Give the listing again exactly as written.

### RECORDS TO USE
________________________________________

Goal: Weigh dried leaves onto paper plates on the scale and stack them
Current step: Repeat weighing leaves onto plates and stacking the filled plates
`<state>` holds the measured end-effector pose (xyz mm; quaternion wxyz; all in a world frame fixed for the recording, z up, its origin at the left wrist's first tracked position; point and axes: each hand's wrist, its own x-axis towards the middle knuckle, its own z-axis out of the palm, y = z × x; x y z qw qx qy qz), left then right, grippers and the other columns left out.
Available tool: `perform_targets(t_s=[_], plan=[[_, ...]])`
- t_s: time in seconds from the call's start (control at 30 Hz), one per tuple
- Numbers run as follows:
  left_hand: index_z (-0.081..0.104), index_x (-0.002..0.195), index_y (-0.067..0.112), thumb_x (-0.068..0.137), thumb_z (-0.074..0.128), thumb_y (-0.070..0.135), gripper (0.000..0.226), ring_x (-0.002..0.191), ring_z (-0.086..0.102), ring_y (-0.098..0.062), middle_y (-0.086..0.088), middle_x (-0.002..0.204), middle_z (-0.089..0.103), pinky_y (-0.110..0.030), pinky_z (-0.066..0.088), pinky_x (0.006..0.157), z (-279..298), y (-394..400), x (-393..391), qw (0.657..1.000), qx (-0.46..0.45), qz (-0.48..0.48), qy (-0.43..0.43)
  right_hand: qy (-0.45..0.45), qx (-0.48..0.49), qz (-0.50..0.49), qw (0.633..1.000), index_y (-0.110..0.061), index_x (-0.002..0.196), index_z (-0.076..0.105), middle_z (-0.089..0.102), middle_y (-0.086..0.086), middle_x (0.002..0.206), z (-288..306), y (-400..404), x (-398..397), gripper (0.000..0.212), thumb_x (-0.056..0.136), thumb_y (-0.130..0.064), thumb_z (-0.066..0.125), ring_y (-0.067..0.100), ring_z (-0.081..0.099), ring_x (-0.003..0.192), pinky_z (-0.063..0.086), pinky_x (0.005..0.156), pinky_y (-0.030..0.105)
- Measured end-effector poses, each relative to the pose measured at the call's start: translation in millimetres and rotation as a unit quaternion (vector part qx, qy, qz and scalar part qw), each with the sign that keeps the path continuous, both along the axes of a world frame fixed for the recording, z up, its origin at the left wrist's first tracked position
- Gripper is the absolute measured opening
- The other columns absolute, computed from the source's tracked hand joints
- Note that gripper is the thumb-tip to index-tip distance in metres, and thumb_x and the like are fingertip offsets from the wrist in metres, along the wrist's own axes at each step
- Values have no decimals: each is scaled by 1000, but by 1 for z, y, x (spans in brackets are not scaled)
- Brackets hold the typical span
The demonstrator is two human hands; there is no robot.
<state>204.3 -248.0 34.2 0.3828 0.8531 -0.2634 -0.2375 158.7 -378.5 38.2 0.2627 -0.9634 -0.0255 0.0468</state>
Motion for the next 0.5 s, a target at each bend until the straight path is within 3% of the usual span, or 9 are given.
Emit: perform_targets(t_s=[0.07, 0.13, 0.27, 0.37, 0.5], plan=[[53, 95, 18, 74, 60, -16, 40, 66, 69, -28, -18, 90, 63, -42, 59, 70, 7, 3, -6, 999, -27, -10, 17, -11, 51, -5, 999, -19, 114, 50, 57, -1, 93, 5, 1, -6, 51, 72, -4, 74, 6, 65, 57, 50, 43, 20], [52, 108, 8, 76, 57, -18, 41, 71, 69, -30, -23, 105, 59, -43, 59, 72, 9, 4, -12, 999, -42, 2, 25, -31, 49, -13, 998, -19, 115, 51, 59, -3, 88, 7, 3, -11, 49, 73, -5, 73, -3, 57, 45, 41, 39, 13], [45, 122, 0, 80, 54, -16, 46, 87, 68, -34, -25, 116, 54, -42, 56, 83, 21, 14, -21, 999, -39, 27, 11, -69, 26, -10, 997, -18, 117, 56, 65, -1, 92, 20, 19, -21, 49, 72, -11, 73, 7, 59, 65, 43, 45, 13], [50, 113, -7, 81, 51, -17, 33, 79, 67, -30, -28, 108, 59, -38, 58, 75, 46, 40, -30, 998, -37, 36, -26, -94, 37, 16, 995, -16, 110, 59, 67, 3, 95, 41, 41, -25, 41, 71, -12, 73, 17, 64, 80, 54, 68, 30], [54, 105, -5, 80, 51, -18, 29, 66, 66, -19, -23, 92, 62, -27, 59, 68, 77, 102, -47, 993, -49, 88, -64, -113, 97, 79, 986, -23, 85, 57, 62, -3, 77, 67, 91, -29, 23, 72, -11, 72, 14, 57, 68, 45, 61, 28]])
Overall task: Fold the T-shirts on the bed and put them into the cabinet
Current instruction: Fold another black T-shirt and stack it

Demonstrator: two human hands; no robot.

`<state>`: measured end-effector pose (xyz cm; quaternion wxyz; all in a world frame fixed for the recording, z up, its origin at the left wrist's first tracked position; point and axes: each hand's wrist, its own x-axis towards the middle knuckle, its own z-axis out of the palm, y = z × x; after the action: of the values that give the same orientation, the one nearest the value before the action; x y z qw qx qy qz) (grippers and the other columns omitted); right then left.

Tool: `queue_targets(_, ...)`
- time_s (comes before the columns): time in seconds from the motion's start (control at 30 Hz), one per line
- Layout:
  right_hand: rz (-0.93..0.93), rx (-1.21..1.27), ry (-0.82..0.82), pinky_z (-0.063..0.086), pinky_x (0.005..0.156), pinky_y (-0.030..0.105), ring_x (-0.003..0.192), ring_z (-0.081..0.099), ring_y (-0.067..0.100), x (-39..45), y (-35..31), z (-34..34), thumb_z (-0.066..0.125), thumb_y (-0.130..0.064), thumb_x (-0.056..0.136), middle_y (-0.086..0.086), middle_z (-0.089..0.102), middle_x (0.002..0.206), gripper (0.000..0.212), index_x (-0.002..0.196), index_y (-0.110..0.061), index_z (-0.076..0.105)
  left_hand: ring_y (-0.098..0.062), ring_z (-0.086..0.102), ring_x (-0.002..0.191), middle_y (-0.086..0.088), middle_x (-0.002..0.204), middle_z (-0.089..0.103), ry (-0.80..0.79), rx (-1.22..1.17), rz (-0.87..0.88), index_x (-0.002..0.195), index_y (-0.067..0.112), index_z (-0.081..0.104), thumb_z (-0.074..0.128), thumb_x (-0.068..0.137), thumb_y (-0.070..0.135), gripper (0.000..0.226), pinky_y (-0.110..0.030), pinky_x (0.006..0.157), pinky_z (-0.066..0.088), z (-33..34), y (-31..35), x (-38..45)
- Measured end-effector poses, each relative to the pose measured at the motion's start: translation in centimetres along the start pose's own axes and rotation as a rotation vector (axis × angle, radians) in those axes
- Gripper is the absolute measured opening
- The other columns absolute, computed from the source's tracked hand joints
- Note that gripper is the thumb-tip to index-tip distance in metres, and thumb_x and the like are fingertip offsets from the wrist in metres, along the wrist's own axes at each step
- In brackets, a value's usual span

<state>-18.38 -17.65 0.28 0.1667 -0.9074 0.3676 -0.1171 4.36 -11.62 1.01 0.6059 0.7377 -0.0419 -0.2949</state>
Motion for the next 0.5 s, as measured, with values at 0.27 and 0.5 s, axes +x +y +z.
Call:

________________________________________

### OUTPUT FOR THIS EXERCISE
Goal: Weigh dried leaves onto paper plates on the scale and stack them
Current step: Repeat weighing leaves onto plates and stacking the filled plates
`<state>` holds the measured end-effector pose (xyz mm; quaternion wxyz; all in a world frame fixed for the recording, z up, its origin at the left wrist's first tracked position; point and axes: each hand's wrist, its own x-axis towards the middle knuckle, its own z-axis out of the palm, y = z × x; x y z qw qx qy qz), left then right, grippers and the other columns left out.
Available tool: `perform_targets(t_s=[_], plan=[[_, ...]])`
- t_s: time in seconds from the call's start (control at 30 Hz), one per tuple
- Numbers run as follows:
  left_hand: index_z (-0.081..0.104), index_x (-0.002..0.195), index_y (-0.067..0.112), thumb_x (-0.068..0.137), thumb_z (-0.074..0.128), thumb_y (-0.070..0.135), gripper (0.000..0.226), ring_x (-0.002..0.191), ring_z (-0.086..0.102), ring_y (-0.098..0.062), middle_y (-0.086..0.088), middle_x (-0.002..0.204), middle_z (-0.089..0.103), pinky_y (-0.110..0.030), pinky_z (-0.066..0.088), pinky_x (0.006..0.157), z (-279..298), y (-394..400), x (-393..391), qw (0.657..1.000), qx (-0.46..0.45), qz (-0.48..0.48), qy (-0.43..0.43)
  right_hand: qy (-0.45..0.45), qx (-0.48..0.49), qz (-0.50..0.49), qw (0.633..1.000), index_y (-0.110..0.061), index_x (-0.002..0.196), index_z (-0.076..0.105), middle_z (-0.089..0.102), middle_y (-0.086..0.086), middle_x (0.002..0.206), z (-288..306), y (-400..404), x (-398..397), gripper (0.000..0.212), thumb_x (-0.056..0.136), thumb_y (-0.130..0.064), thumb_z (-0.066..0.125), ring_y (-0.067..0.100), ring_z (-0.081..0.099), ring_x (-0.003..0.192), pinky_z (-0.063..0.086), pinky_x (0.005..0.156), pinky_y (-0.030..0.105)
- Measured end-effector poses, each relative to the pose measured at the call's start: translation in millimetres and rotation as a unit quaternion (vector part qx, qy, qz and scalar part qw), each with the sign that keeps the path continuous, both along the axes of a world frame fixed for the recording, z up, its origin at the left wrist's first tracked position
- Gripper is the absolute measured opening
- The other columns absolute, computed from the source's tracked hand joints
- Note that gripper is the thumb-tip to index-tip distance in metres, and thumb_x and the like are fingertip offsets from the wrist in metres, along the wrist's own axes at each step
- Values have no decimals: each is scaled by 1000, but by 1 for z, y, x (spans in brackets are not scaled)
- Brackets hold the typical span
The demonstrator is two human hands; there is no robot.
<state>204.3 -248.0 34.2 0.3828 0.8531 -0.2634 -0.2375 158.7 -378.5 38.2 0.2627 -0.9634 -0.0255 0.0468</state>
Motion for the next 0.5 s, a target at each bend until the straight path is within 3% of the usual span, or 9 are given.
Emit: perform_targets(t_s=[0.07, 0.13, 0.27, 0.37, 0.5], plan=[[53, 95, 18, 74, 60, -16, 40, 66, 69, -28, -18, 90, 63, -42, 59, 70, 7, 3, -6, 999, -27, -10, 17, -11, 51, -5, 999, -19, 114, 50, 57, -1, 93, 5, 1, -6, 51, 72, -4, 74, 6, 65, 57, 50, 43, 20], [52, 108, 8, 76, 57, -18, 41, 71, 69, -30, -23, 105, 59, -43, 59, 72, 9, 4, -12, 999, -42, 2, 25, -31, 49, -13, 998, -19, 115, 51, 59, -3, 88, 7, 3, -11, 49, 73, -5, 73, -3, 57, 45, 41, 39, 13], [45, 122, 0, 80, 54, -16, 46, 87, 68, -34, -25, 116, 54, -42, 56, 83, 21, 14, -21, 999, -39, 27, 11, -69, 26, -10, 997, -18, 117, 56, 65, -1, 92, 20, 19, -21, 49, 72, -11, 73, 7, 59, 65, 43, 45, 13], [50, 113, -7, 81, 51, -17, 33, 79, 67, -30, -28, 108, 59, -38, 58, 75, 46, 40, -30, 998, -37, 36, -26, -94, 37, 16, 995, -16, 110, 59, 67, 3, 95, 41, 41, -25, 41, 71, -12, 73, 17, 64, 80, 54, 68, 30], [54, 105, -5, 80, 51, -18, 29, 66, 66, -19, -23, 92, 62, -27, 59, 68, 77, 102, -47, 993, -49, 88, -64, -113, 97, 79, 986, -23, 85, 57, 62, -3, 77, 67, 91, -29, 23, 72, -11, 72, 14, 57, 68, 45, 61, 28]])
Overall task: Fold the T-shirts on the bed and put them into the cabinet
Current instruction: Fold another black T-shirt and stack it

Demonstrator: two human hands; no robot.

`<state>`: measured end-effector pose (xyz cm; quaternion wxyz; all in a world frame fixed for the recording, z up, its origin at the left wrist's first tracked position; point and axes: each hand's wrist, its own x-axis towards the middle knuckle, its own z-axis out of the palm, y = z × x; after the action: of the values that give the same orientation, the one nearest the value before the action; x y z qw qx qy qz) (grippers and the other columns omitted); right then left.

Tool: `queue_targets(_, ...)`
- time_s (comes before the columns): time in seconds from the motion's start (control at 30 Hz), one per line
- Layout:
  right_hand: rz (-0.93..0.93), rx (-1.21..1.27), ry (-0.82..0.82), pinky_z (-0.063..0.086), pinky_x (0.005..0.156), pinky_y (-0.030..0.105), ring_x (-0.003..0.192), ring_z (-0.081..0.099), ring_y (-0.067..0.100), x (-39..45), y (-35..31), z (-34..34), thumb_z (-0.066..0.125), thumb_y (-0.130..0.064), thumb_x (-0.056..0.136), middle_y (-0.086..0.086), middle_z (-0.089..0.102), middle_x (0.002..0.206), gripper (0.000..0.212), index_x (-0.002..0.196), index_y (-0.110..0.061), index_z (-0.076..0.105)
  left_hand: ring_y (-0.098..0.062), ring_z (-0.086..0.102), ring_x (-0.002..0.191), middle_y (-0.086..0.088), middle_x (-0.002..0.204), middle_z (-0.089..0.103), ry (-0.80..0.79), rx (-1.22..1.17), rz (-0.87..0.88), index_x (-0.002..0.195), index_y (-0.067..0.112), index_z (-0.081..0.104), thumb_z (-0.074..0.128), thumb_x (-0.068..0.137), thumb_y (-0.070..0.135), gripper (0.000..0.226), pinky_y (-0.110..0.030), pinky_x (0.006..0.157), pinky_z (-0.066..0.088), z (-33..34), y (-31..35), x (-38..45)
- Measured end-effector poses, each relative to the pose measured at the motion's start: translation in centimetres along the start pose's own axes and rotation as a rotation vector (axis × angle, radians) in those axes
- Gripper is the absolute measured opening
- The other columns absolute, computed from the source's tracked hand joints
- Note that gripper is the thumb-tip to index-tip distance in metres, and thumb_x and the like are fingertip offsets from the wrist in metres, along the wrist's own axes at each step
- In brackets, a value's usual span

<state>-18.38 -17.65 0.28 0.1667 -0.9074 0.3676 -0.1171 4.36 -11.62 1.01 0.6059 0.7377 -0.0419 -0.2949</state>
Motion for the next 0.5 s, as measured, with values at 0.27 and 0.5 s, axes +x +y +z.
Call:

Nothing else is part of this answer.